In the end you will be able to play Happy Home Paradise after resetting you just will not have the same save data if that makes since  It will be starting fresh on everything.


----------



## Bunnieys (Mar 25, 2022)

tysm


----------



## Sophie23 (Mar 25, 2022)

You’ll still be able to play hhp but that would of started again too


----------



## Everest01 (May 18, 2022)

Mr_Keroppi said:


> No and yes, if you mean your  save data then yes. Once you reset your island your save data is deleted as HHP is tied to YOUR island and character. If you mean being able to access HHP than no. HHP is tied to the account not the island. You can still play HHP after restarting but your character and save data will no longer be there.
> 
> 
> In the end you will be able to play Happy Home Paradise after resetting you just will not have the same save data if that makes since  It will be starting fresh on everything.


I’ve been trying to download hhp to acnh again but it won’t connect to acnh and idk what to do because I shan’t to design homes again


----------



## Mr_Keroppi (May 18, 2022)

Everest01 said:


> I’ve been trying to download hhp to acnh again but it won’t connect to acnh and idk what to do because I shan’t to design homes again


So have you used the eshop to try and redownload it? You may not have enough space on your SD card or system. make sure you have bought it before!
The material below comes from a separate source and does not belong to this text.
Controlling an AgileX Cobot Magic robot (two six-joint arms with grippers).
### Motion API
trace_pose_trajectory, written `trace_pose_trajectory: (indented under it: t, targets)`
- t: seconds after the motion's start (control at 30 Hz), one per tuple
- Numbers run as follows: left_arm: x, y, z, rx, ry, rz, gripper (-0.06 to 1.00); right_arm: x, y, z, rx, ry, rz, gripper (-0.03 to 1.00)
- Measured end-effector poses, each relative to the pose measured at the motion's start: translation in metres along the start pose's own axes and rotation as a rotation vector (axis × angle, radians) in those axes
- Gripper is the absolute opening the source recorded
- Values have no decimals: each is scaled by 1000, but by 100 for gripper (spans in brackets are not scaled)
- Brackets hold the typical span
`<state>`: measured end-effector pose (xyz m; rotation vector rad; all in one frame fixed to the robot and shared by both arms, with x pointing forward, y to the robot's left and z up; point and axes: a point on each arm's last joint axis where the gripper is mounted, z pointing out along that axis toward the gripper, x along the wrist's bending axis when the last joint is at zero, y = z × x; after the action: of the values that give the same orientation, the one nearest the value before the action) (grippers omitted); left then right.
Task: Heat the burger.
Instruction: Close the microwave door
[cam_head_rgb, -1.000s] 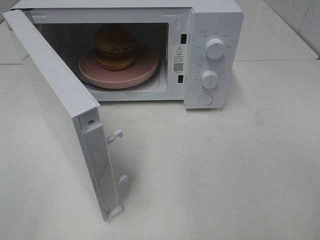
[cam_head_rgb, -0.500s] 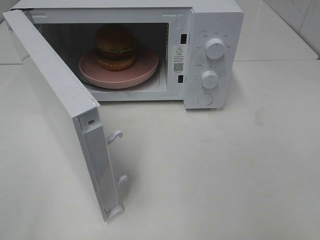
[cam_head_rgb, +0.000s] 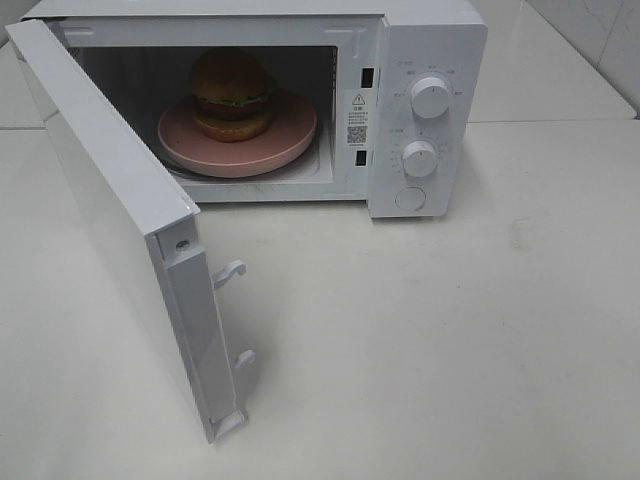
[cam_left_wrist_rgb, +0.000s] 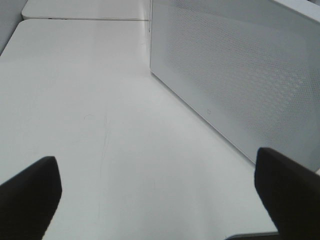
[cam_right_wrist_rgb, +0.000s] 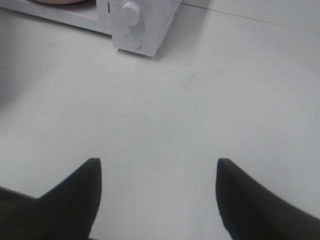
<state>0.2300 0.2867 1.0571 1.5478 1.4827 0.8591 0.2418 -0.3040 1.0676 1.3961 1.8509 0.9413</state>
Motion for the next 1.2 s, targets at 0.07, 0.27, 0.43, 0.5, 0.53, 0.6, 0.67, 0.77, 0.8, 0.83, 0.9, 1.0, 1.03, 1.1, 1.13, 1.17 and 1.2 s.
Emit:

PM me if you have anymore questions


----------



## VanitasFan26 (May 18, 2022)

You can save your HHP progress if you transfer your character from your main switch to the 2nd switch to a new island they still keep all the progress of the Happy Home Paradise DLC. The thing is it has to be a regular Resident and not your Resident Representative. So there is a downside to that.


----------



## RiyahBob (Sep 5, 2022)

Mr_Keroppi said:


> No and yes, if you mean your  save data then yes. Once you reset your island your save data is deleted as HHP is tied to YOUR island and character. If you mean being able to access HHP than no. HHP is tied to the account not the island. You can still play HHP after restarting but your character and save data will no longer be there.
> 
> 
> In the end you will be able to play Happy Home Paradise after resetting you just will not have the same save data if that makes since  It will be starting fresh on everything.
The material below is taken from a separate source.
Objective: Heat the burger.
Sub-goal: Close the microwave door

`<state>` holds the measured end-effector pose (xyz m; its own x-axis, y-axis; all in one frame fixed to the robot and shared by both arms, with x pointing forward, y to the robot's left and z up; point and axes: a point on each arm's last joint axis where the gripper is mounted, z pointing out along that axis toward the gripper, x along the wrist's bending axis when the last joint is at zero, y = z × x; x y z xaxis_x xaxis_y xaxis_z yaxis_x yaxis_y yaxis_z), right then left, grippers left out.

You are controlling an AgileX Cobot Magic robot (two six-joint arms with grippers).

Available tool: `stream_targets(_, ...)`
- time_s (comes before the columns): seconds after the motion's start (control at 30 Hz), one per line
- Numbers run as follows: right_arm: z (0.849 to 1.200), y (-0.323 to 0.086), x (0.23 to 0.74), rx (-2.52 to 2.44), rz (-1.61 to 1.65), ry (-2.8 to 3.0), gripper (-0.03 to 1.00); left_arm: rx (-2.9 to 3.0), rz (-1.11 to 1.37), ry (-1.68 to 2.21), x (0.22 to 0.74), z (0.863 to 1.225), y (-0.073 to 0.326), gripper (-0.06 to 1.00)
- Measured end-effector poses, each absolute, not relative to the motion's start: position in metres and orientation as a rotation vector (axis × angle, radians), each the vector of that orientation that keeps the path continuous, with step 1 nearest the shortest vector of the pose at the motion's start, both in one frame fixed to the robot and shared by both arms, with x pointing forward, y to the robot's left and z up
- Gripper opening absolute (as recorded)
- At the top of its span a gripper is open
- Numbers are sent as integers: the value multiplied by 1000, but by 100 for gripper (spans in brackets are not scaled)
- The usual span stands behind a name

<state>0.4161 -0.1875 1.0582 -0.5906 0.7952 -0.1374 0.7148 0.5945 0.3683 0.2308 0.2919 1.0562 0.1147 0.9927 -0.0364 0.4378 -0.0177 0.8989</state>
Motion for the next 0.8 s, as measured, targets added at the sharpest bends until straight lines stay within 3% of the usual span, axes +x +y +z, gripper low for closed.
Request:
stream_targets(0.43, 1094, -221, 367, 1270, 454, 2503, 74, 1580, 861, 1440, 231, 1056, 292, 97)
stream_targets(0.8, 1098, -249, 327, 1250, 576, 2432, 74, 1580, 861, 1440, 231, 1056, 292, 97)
So when does it come back because I have the little picture but not the option to "go to work"


----------



## Mr_Keroppi (Sep 5, 2022)

RiyahBob said:


> So when does it come back because I have the little picture but not the option to "go to work"
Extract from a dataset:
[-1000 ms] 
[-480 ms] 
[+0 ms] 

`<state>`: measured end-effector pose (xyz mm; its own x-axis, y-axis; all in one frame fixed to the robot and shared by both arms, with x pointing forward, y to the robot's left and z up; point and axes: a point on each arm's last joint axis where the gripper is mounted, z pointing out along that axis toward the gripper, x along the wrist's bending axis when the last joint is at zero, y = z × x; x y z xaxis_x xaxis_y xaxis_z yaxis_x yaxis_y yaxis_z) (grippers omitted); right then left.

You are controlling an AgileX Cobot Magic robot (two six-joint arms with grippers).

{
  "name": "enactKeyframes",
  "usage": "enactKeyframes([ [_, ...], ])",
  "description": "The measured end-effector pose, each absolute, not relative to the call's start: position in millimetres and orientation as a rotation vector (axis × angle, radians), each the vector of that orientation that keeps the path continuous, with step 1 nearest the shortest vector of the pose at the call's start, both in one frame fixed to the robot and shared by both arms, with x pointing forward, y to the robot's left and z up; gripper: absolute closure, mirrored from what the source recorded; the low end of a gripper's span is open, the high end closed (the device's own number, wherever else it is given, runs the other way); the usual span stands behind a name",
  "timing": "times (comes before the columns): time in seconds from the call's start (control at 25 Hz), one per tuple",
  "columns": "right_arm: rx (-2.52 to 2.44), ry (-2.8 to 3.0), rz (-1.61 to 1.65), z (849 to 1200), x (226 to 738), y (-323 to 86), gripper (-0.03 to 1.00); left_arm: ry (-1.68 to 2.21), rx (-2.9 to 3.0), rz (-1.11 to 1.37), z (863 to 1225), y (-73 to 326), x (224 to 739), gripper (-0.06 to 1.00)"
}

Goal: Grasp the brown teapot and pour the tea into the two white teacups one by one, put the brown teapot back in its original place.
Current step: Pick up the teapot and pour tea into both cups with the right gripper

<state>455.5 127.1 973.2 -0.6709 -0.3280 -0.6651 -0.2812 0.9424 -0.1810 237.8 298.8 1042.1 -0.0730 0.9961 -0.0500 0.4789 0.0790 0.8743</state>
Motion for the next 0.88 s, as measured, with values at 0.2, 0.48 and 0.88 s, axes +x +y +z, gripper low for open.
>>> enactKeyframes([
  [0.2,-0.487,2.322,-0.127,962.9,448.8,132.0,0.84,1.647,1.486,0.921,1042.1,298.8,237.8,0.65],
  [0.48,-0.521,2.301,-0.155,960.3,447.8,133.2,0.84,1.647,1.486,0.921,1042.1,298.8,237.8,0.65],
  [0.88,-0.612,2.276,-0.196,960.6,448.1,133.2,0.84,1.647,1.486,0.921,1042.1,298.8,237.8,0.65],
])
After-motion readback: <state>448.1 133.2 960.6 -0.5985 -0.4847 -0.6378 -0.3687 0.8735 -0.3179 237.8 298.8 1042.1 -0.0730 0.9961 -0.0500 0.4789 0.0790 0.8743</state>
When you upgrade the Town Hall you unlock Happy Home Paradise access once again *atleast thats what I remember!*


----------



## S.J. (Sep 5, 2022)

RiyahBob said:


> So when does it come back because I have the little picture but not the option to "go to work"



Have you upgraded your tent to a house, upgraded the Resident Services building, and also attended any/all of the DIY workshops offered by Tom Nook?


----------